L’ipotesi ministeriale procede poi alla definizione delle seguenti quattro voci di costo a cui dovrebbero essere associate altrettante forcelle di valori minimi e massimi:

  1. veicolo a motore + rimorchio/semirimorchio (voce comprensiva di: acquisto, manutenzione, revisione, pneumatici, bollo e assicurazione);
  2. ammortamento veicolo a motore (3-6 anni) + rimorchio/semirimorchio (8-12 anni);
  3. lavoro (voce comprensiva di stipendio, trasferte e straordinari);
  4. energia (voce comprensiva delle diverse possibilità di alimentazione).

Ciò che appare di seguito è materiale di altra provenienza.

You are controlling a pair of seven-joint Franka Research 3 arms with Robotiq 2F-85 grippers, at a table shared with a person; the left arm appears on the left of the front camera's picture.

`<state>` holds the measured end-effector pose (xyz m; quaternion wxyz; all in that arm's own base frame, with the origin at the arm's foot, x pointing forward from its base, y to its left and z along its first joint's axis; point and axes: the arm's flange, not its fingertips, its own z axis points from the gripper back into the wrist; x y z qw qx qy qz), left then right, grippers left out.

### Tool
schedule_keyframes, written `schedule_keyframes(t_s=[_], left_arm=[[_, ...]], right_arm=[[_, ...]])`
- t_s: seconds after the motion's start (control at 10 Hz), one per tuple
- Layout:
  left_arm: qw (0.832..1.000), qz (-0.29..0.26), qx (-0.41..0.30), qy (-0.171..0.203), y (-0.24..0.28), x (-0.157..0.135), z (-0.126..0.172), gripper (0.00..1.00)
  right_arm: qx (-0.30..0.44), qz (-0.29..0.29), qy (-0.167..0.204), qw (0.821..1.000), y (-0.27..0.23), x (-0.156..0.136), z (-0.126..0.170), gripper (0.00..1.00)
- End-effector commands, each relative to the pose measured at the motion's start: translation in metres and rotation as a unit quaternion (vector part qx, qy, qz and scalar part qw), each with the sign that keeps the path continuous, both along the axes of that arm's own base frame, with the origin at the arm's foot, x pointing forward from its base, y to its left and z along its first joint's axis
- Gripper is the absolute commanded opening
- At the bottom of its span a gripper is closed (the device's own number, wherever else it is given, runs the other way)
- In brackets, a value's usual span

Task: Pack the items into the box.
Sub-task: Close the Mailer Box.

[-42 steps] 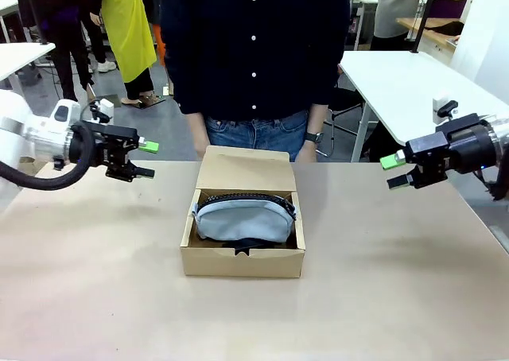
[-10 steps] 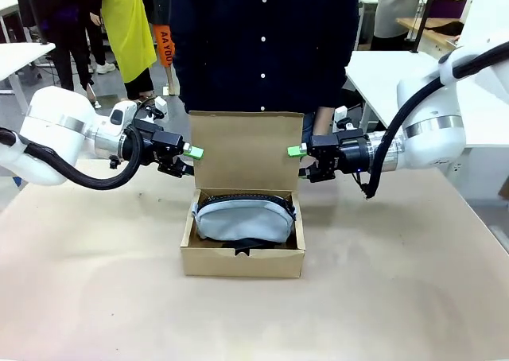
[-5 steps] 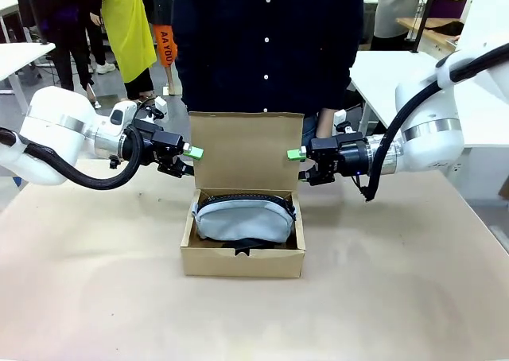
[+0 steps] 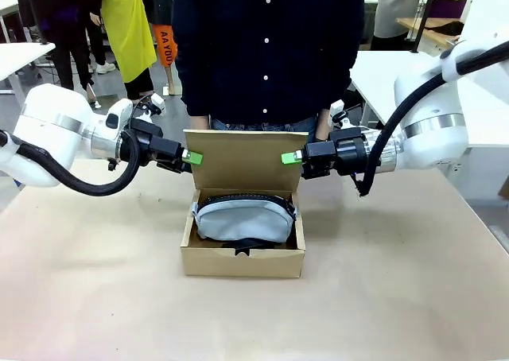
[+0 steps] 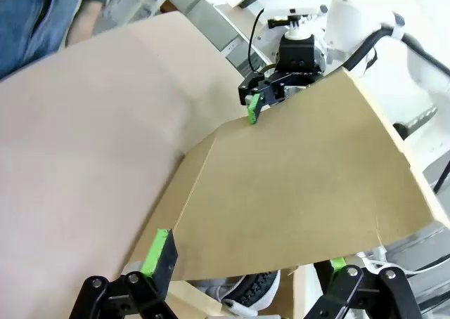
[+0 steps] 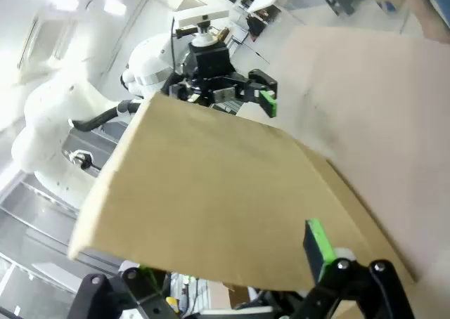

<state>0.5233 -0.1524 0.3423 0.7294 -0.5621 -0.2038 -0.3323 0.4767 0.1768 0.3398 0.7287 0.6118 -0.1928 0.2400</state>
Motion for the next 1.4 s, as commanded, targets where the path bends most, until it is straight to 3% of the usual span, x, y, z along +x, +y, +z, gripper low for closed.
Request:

Il Ministero si era poi impegnato, in caso di parere positivo dell’AGCM, ad affidare a un soggetto terzo, mediante procedura a evidenza pubblica, uno studio che consentisse di determinare in maniera oggettiva i valori dei predetti costi indicativi.

La pubblicazione, in data 14 aprile 2020 del Bollettino dell’AGCM ci ha permesso di conoscere che, sin dallo scorso 18 febbraio l’Autorità aveva espresso parere favorevole rispetto all’ipotesi prospettatagli, in quanto, a suo giudizio, l’impostazione metodologica del nuovo schema sottoposto dal Ministero, appare ”suscettibile di mantenere sufficienti spazi per il confronto competitivo tra le imprese di autotrasporto nella definizione dei rispettivi prezzi. Infatti, la previsione di quattro grandi categorie di costi non appare suscettibile di fornire alle imprese elementi di costo prestabiliti con eccessivo dettaglio, consentendo alle stesse di muoversi in uno spazio di offerta esteso, come tale rispettoso della autonomia negoziale”.

Per chi come noi è abbastanza anziano del settore suona poi davvero singolare e addirittura “vichiana”, l’affermazione successiva dell’Autorità, che afferma, testualmente: “Perché ciò avvenga, è tuttavia necessario che i valori di riferimento siano definiti in misura sufficientemente ampia sulla base di forcelle che tengano conto di un valore minimo e un valore massimo, a seguito di valutazioni oggettive”.

Da ultimo l’AGCM condizione il suo parere al fatto che, come proposto dal Ministero, la definizione dei suddetti valori potrà anche avvenire a cura di un soggetto terzo, purché esso sia a tutti gli effetti indipendente e professionalmente idoneo a tale compito” cosa su cui, peraltro, nessuno aveva mai sollevato la benché minima obiezione.

La palla ora è nelle mani della Ministra, che non ha più alcun ostacolo da superare per dare attuazione all’accordo sottoscritto con la categoria.

Per parte nostra vogliamo solo auspicare che –  dopo mesi in cui, complice anche la drammatica vicenda COVID-19, non si è fatto altro che parlare della necessità di semplificazione e di snellezza delle procedure amministrative,  in modo da consentire che alle decisioni politiche posano seguire immediatamente effetti concreti e immediatamente operativi – non si debba attendere l’estate  per vedere attuata  una decisione tanto importante per la categoria e già in ritardo di oltre un trimestre sugli impegni assunti nel lontano novembre 2019.